La Ronde Picarde was planned as the last big ride of 2017 and the last little trip away with the bikes. The plan was to do the long 180km route and see if we could tick off Hannah’s first century ride. Taking place in Northern France and centring around Abbeville, La Ronde Picarde would take in a large part of the coast and the Bay of the Somme.
We woke up to the sounds of rain hammering down on the roof of our chalet, which didn’t show signs of letting up during the hour it took for us to get ready. A short gap in the rain was what we needed to throw the bikes into the car and drive into Abbeville, where it started raining again. We walked from the car to the registration point under an umbrella to keep off the drizzle, sorted everything out and began walking back.
The walk back to the car involved walking through the latest really heavy lot of rain, the umbrella doing nothing to keep our legs and feet dry. By the time we were back at the car, our socks and people shoes were soaked through. I’d doubled up on socks so wasn’t too bad but Hannah’s were sodden. Luckily at registration we’d been given some free Cycling Classics France (the organisers) socks so she wasn’t doomed to wet feet all day.
Starting La Ronde Picarde
We hid in the car whilst it rained and when it finally stopped 5 minutes before the start we sprung into action. With the bikes built, we rushed to the start just as the first riders set off. Whilst not a closed road sportive, we seemed to have the first few miles all to ourselves. Nursing Hannah through a giant peloton where some people wanted to race off and everyone was finding themselves a group was an experience but managed successfully.
We passed someone already in the back of an ambulance within 3 miles of the start. There hadn’t been any corners to speak of until that point so the logical explanation was a touch of wheels in the melee. Not taking part in the racing part of the event, we were dropping slowly backwards but still overtaking plenty of people. We were amazed at just how many punctures there were. We lost count but it must have totalled close to 50 or 60 early on. Presumably people had put on their super racy summer tyres and the heavy rain had dumped a lot of debris onto the roads.
Promised as a pretty flat event, this first section had quite a few rolling hills, the first of which went up to a tough 15%. We both made it up that without stopping and the subsequent easier hills that only went up to 8%. By this point we’d had some sun and the rainjackets had come off but the drizzle began again before turning into big drops
Hiding from La Ronde Picarde rain
We saw a little bus stop hut and took the opportunity to hide in it from the rain. We watched lots of people persevering in the rain and ended up staying there for about 35 minutes. Breaking out of our hideaway we were immediately stopped by a man asking for a pump. As we pulled over we noticed that my tyre was squidgy too. I did a quick repair and then began a battle with Hannah’s pump.

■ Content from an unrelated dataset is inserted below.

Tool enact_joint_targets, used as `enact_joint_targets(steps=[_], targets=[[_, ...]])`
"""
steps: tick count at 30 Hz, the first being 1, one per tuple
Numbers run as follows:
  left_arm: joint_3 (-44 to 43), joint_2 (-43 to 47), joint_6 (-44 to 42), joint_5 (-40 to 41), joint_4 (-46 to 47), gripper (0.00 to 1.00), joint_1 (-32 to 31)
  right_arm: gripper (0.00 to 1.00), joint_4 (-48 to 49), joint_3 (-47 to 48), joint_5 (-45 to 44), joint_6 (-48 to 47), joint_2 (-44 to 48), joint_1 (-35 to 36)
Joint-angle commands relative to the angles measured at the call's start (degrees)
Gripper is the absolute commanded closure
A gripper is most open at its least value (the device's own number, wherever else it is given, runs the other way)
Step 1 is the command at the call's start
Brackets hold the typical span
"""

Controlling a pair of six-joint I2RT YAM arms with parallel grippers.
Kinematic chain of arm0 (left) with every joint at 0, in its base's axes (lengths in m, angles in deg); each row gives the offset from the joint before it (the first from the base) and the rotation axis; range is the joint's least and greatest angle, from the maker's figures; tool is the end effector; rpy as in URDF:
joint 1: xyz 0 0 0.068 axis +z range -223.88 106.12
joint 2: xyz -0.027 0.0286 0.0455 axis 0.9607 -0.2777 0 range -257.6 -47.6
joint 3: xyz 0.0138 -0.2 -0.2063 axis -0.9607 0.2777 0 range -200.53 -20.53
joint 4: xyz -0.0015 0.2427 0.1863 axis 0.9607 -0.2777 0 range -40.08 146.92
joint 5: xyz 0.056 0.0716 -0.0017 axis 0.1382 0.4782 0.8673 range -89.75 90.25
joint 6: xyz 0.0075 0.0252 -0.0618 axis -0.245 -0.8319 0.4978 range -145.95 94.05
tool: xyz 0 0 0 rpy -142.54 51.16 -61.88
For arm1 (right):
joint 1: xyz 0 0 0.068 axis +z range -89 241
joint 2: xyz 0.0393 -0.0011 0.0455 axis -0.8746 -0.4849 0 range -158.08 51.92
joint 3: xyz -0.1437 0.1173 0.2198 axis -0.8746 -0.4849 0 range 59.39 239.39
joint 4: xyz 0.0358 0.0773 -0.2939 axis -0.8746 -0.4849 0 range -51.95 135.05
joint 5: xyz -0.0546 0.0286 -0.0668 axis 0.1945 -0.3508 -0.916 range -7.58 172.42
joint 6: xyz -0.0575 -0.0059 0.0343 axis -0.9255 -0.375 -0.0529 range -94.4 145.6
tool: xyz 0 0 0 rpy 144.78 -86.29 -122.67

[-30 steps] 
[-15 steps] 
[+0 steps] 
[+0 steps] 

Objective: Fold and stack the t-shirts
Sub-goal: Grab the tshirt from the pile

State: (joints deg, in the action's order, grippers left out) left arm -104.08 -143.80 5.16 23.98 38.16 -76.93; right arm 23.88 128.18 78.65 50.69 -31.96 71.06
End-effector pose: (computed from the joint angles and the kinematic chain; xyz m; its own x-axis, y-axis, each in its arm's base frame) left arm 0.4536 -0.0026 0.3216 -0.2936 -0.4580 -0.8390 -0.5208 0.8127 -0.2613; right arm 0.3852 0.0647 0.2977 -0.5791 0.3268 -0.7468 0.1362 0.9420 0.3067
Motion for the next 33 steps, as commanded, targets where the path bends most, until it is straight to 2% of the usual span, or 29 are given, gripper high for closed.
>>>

I wasted the first CO2 cartridge and gave myself an ice burn. Thinking I’d followed the directions properly and closing the valve fully, it turned out I hadn’t. When I screwed the cartridge in fully, it just released and sprayed me with cold gas, great. Doing better the second time, I managed to get my tyre up with the gas and offered the rest to the man who’d stopped us.
He then proceeded to play with it and release the rest of the gas before he even got it close to this wheel. As we were getting ready to leave, he did the same with another person who stopped and waiting to get picked up to abandon. He wasn’t the only person we saw clearly waiting to be picked up to go home on the ride.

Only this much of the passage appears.